● **YOUR OBJECTIVE**: In the records below, begin at the line containing "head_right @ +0" and end at the line containing "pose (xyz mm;"; quote every line in that span exactly, including both boundary lines, and no others.

****************************************

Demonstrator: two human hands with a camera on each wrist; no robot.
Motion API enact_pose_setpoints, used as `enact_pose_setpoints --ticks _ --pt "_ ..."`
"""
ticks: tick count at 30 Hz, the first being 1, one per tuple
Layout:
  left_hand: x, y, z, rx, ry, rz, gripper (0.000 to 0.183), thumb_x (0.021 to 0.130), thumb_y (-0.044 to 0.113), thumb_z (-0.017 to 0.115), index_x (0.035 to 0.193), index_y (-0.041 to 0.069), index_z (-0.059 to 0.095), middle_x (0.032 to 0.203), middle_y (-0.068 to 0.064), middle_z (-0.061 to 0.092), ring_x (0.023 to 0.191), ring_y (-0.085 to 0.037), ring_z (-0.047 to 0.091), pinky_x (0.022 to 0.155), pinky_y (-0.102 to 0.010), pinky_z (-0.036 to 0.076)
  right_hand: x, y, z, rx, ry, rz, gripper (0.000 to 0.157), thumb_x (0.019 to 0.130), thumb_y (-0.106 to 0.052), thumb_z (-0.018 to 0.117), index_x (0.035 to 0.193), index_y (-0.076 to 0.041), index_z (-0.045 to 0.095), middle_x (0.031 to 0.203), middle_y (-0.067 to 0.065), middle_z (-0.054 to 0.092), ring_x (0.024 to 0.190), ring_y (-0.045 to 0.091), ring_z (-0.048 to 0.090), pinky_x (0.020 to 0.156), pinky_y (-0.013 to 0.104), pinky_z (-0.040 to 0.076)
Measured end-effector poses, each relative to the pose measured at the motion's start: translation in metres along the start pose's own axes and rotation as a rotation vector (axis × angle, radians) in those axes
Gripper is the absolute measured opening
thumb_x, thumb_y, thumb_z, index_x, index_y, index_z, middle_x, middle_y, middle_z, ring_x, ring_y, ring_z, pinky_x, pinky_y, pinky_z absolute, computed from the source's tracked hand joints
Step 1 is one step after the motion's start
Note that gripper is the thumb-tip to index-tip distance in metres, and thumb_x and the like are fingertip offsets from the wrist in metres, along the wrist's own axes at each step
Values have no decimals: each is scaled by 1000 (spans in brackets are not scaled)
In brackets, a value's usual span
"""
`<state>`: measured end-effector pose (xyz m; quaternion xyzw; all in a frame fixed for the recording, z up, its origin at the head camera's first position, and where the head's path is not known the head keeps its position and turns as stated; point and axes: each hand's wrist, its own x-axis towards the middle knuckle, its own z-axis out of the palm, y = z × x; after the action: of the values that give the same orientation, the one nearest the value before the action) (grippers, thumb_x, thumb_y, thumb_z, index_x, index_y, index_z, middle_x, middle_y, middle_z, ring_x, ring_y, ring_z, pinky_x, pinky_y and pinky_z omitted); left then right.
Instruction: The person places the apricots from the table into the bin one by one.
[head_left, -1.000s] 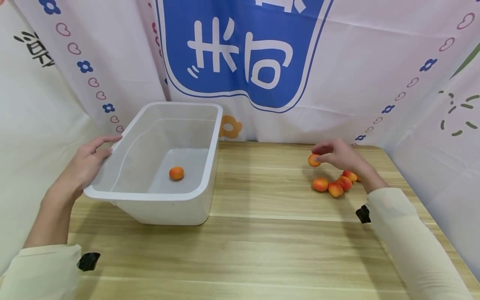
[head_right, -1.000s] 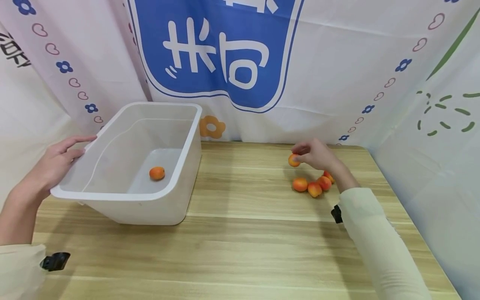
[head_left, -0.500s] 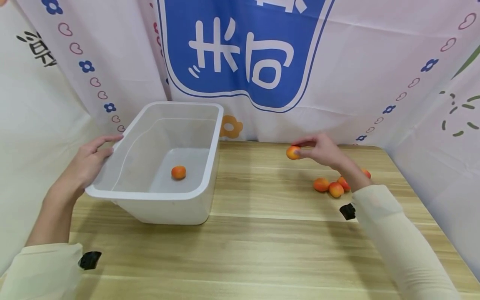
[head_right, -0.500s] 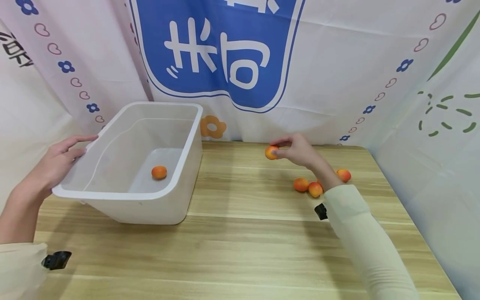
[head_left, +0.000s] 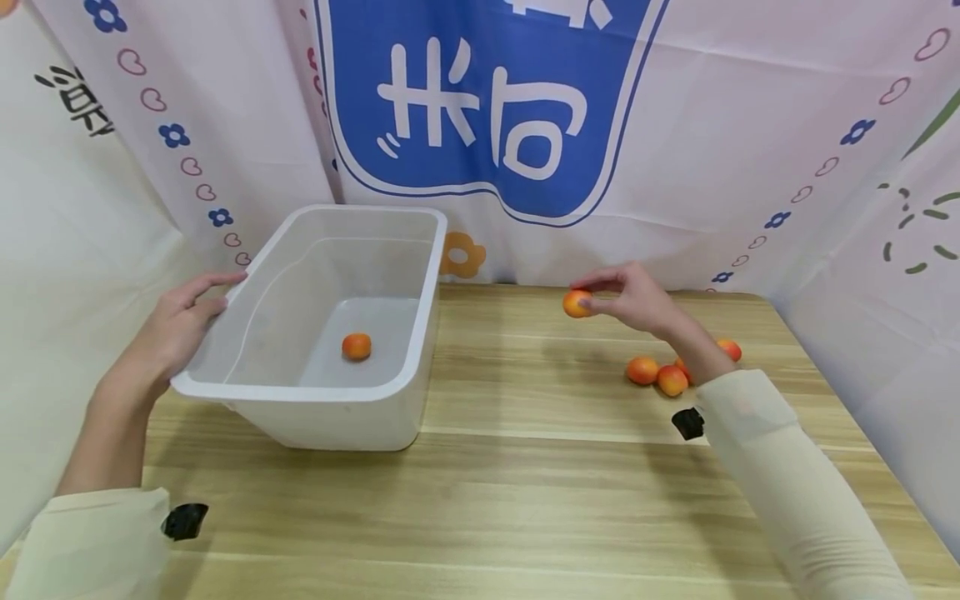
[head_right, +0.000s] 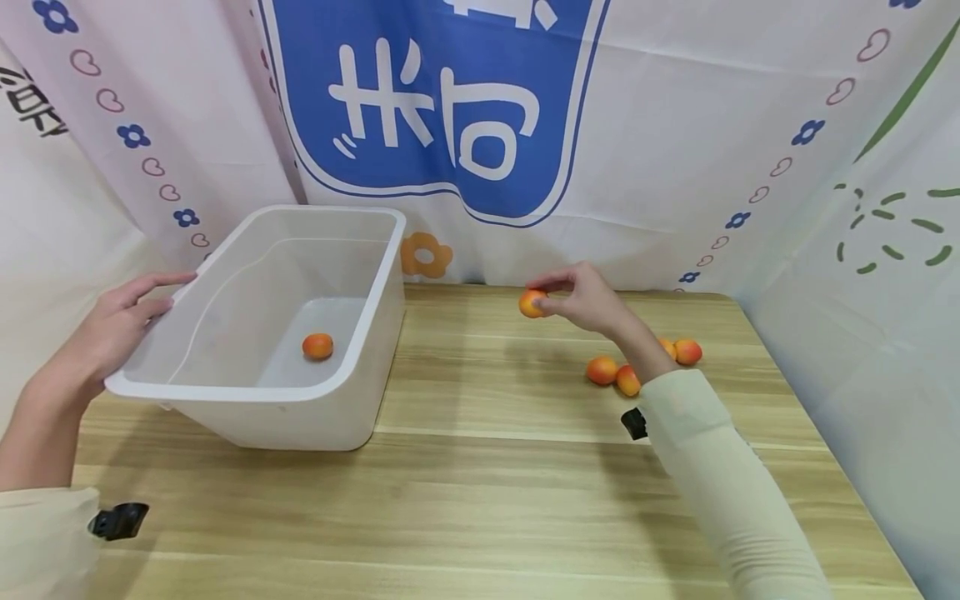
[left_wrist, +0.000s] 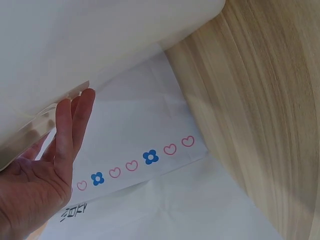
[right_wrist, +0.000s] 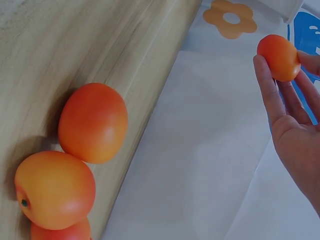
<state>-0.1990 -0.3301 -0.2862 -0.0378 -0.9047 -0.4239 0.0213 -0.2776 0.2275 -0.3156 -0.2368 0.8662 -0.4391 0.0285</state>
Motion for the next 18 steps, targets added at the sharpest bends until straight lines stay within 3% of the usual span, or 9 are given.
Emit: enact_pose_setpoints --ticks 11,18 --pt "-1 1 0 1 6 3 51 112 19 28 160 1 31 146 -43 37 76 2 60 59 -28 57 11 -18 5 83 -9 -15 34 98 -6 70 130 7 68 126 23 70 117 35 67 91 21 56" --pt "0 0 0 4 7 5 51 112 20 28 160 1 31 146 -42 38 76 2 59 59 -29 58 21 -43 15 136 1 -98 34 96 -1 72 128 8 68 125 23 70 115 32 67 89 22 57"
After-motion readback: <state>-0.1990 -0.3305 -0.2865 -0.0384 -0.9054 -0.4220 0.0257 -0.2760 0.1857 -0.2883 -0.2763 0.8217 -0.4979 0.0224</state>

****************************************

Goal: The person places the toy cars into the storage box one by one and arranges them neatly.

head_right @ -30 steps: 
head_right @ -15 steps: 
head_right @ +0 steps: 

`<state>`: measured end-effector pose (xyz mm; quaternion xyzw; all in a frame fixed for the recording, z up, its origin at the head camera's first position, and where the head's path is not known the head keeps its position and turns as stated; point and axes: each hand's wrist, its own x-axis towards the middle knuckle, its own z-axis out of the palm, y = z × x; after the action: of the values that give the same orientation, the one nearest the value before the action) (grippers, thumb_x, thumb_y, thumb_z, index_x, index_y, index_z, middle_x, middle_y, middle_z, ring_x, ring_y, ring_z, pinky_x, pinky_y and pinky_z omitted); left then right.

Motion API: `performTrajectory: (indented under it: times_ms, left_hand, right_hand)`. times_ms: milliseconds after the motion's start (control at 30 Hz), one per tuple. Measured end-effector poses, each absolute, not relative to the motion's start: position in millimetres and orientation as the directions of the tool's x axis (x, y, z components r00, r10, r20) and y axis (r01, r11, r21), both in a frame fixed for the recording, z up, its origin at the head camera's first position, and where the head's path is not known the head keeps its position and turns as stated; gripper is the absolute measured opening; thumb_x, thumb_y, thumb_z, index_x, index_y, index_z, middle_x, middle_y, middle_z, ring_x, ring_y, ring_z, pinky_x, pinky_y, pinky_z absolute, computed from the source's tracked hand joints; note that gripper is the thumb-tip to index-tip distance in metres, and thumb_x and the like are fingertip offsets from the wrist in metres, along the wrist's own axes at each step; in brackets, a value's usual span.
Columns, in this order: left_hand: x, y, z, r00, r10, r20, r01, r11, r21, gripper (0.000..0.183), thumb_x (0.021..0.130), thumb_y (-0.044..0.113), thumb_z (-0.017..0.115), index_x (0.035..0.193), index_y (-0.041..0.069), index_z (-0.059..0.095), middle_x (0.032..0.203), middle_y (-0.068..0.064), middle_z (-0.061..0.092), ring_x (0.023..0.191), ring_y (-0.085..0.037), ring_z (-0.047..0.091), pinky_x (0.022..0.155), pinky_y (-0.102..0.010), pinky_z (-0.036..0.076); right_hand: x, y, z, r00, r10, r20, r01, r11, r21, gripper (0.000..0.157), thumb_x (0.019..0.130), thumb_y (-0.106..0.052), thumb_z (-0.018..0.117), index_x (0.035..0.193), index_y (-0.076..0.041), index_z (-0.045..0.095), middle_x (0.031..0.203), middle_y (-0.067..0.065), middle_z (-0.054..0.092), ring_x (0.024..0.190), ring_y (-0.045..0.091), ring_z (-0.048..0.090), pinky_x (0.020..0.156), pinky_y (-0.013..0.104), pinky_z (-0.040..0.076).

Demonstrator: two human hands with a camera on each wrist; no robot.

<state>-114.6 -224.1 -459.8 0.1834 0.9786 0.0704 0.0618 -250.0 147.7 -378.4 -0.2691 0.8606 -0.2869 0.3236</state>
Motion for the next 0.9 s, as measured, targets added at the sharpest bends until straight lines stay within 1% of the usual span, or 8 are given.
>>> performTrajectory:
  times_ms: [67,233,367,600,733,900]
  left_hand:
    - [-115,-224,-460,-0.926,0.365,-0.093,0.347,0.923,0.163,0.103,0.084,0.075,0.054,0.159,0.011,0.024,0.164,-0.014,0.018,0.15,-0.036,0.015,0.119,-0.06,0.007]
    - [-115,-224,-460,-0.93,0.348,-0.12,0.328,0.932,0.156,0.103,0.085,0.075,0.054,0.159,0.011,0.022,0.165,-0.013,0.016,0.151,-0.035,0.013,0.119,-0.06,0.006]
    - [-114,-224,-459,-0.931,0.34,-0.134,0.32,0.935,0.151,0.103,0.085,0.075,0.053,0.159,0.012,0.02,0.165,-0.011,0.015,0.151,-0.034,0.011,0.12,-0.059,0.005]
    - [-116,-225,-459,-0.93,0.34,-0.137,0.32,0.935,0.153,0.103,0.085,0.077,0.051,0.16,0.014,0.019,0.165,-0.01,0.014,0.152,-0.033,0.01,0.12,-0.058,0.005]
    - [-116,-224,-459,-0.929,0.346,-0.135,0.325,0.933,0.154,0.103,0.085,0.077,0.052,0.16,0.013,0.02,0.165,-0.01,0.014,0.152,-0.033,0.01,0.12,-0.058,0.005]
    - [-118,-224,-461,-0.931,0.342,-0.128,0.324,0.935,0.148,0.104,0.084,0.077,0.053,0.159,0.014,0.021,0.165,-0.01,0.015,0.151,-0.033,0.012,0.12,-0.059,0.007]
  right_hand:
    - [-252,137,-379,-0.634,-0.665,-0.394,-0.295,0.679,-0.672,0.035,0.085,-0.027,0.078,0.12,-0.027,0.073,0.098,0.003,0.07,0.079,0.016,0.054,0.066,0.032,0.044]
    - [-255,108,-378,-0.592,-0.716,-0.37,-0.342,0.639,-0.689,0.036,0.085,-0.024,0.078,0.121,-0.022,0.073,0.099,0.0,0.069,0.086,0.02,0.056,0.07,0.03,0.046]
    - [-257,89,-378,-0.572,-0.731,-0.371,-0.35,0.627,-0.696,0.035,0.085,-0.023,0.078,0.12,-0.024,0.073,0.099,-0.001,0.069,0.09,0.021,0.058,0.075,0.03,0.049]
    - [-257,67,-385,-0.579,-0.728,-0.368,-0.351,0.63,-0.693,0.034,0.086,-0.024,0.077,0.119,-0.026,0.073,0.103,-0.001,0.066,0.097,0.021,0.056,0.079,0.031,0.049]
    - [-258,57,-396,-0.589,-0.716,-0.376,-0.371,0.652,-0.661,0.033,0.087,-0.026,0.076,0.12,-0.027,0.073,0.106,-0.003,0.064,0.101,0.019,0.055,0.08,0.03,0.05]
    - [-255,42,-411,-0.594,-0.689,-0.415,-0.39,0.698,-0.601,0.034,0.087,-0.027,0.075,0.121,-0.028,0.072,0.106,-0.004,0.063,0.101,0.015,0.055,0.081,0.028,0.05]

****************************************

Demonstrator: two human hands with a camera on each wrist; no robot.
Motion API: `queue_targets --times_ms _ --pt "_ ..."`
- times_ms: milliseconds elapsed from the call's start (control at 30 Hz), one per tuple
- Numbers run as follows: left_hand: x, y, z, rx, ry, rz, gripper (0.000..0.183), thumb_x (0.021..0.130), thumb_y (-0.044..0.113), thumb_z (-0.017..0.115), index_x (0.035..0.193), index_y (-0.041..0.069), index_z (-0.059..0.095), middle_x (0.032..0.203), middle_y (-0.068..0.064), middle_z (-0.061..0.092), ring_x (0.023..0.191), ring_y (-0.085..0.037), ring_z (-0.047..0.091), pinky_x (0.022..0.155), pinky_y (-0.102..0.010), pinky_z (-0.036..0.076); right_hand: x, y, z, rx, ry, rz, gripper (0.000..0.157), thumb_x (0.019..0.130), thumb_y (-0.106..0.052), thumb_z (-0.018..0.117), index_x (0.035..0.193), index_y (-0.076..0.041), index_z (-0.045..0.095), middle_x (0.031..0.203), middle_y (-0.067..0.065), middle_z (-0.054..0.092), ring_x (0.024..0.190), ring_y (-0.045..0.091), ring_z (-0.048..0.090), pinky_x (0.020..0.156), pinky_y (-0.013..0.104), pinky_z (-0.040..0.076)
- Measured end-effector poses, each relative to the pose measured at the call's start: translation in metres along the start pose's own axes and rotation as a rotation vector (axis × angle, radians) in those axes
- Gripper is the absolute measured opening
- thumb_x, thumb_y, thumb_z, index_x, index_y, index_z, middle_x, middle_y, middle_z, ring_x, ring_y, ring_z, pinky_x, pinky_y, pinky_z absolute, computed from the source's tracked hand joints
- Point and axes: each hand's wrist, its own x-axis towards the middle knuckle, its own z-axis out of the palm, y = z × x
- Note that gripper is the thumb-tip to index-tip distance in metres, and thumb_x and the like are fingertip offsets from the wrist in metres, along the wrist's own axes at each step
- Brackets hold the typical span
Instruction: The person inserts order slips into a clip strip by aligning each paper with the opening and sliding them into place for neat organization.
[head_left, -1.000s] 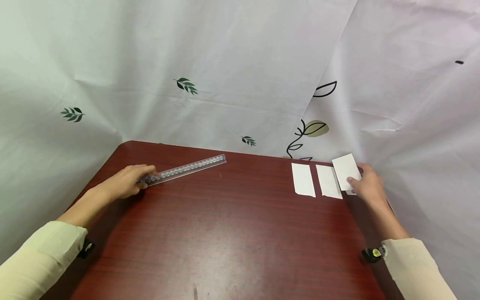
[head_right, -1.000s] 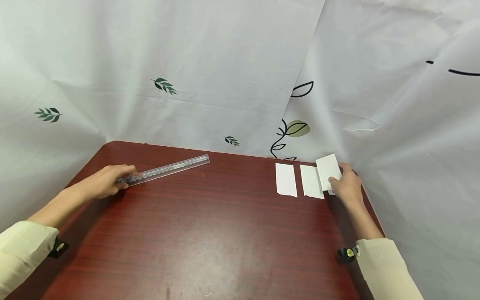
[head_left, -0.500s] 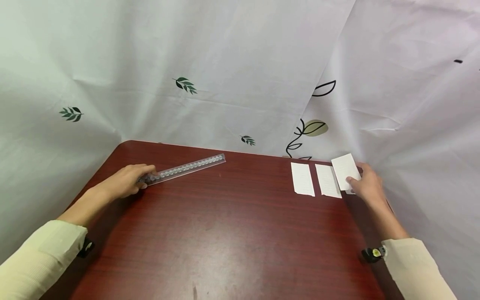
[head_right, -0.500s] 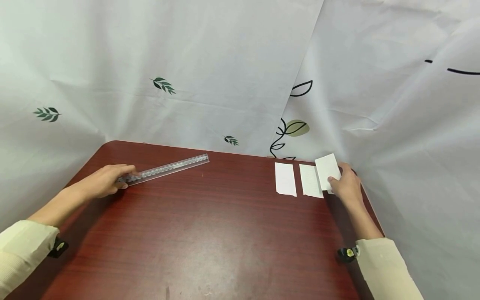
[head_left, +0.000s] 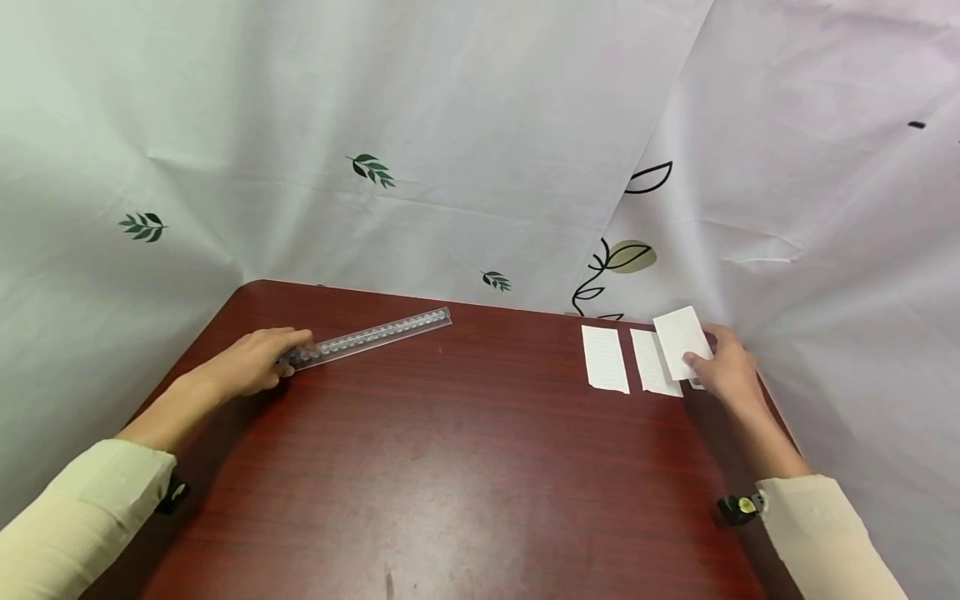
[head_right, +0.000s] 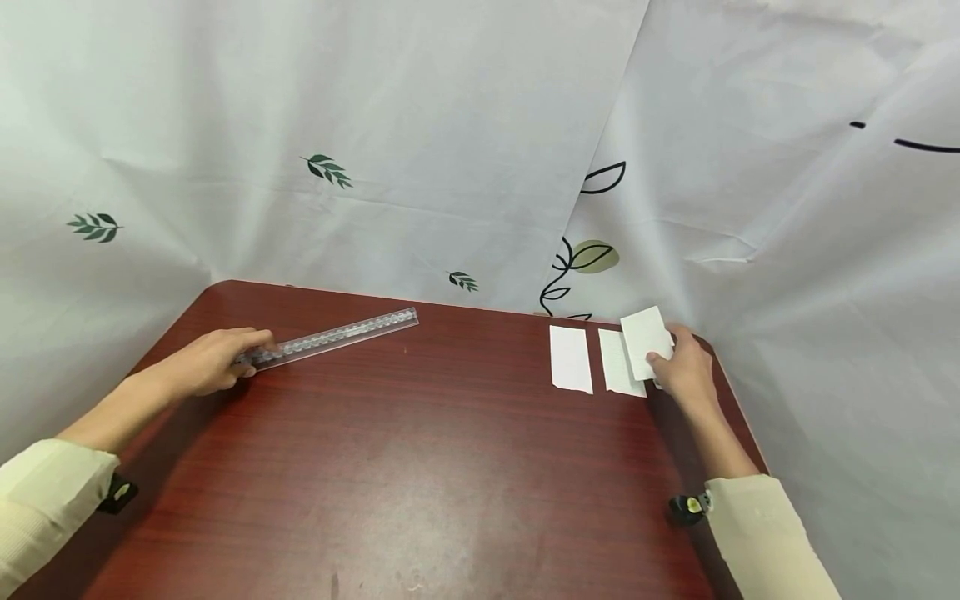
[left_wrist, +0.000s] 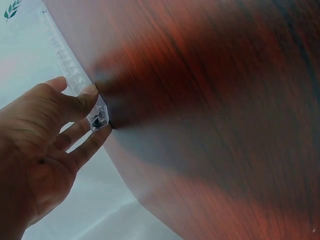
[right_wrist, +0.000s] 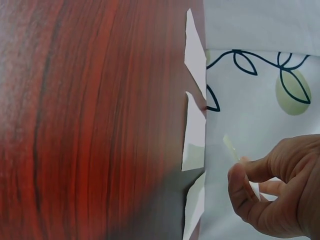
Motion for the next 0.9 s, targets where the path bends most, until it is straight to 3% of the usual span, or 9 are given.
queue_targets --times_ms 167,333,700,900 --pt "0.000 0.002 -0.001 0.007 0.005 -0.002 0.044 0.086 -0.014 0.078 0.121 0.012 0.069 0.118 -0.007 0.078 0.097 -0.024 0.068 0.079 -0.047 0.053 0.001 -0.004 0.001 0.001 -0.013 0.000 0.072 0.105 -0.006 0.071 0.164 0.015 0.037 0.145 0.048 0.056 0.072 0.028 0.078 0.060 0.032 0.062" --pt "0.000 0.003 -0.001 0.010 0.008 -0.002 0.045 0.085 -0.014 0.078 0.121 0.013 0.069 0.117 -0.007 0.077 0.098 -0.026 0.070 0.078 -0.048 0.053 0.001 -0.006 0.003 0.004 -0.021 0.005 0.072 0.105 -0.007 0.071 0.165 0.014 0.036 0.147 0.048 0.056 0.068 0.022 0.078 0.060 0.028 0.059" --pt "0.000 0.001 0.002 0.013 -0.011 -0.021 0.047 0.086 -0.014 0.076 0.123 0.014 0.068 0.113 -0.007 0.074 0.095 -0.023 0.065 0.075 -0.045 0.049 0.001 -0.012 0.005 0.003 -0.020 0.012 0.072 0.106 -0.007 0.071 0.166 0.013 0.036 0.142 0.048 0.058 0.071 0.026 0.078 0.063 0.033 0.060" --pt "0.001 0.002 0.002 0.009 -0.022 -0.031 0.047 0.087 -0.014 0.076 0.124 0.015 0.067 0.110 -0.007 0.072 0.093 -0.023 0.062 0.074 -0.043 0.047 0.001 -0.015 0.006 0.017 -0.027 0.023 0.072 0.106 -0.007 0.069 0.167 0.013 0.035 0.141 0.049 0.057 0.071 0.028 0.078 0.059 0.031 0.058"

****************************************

● **EXERCISE RESULT**:
head_right @ +0 steps: 

`<state>`: measured end-effector pose (xyz mm; quaternion xyzw; all in a frame fixed for the recording, z up, its origin at the head camera's first position, and where the head's path is not known the head keeps its position and turns as stated; point and axes: each hand's wrist, its own x-axis towards the middle knuckle, its own z-axis out of the palm, y = z × x; after the action: of the values that give the same orientation, the one nearest the value before the action) (grippers, thumb_x, thumb_y, thumb_z, index_x, index_y, index_z, middle_x, middle_y, middle_z, ring_x, ring_y, ring_z, pinky_x, pinky_y and pinky_z omitted); left then right.

No other output is needed; the exercise is complete.